- EXERCISE OBJECTIVE:
Reproduce exactly the final portion of the data: every line from the one containing "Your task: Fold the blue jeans" through the last line, inclusive.

- DATASET EXTRACT:
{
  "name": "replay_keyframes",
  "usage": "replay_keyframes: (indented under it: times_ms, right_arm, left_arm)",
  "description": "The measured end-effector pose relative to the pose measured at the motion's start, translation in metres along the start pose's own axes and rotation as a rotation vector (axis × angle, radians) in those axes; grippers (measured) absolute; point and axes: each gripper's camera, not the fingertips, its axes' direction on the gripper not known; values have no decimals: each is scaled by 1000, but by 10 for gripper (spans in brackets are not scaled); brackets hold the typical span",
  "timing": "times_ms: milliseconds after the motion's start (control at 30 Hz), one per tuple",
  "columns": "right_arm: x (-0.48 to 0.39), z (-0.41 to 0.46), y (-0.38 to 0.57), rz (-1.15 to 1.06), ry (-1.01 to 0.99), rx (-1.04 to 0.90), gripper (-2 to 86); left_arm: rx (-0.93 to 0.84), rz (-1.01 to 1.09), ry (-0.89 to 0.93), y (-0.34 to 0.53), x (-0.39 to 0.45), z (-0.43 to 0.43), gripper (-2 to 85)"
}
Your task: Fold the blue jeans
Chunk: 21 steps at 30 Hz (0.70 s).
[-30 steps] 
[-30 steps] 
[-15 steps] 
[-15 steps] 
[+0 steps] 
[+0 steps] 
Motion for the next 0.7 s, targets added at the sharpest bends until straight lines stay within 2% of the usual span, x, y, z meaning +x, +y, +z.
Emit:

- THE COMPLETED TASK:
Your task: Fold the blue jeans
Chunk: 21 steps at 30 Hz (0.70 s).
[-30 steps] 
[-30 steps] 
[-15 steps] 
[-15 steps] 
[+0 steps] 
[+0 steps] 
Motion for the next 0.7 s, targets added at the sharpest bends until straight lines stay within 2% of the usual span, x, y, z meaning +x, +y, +z.
Emit:

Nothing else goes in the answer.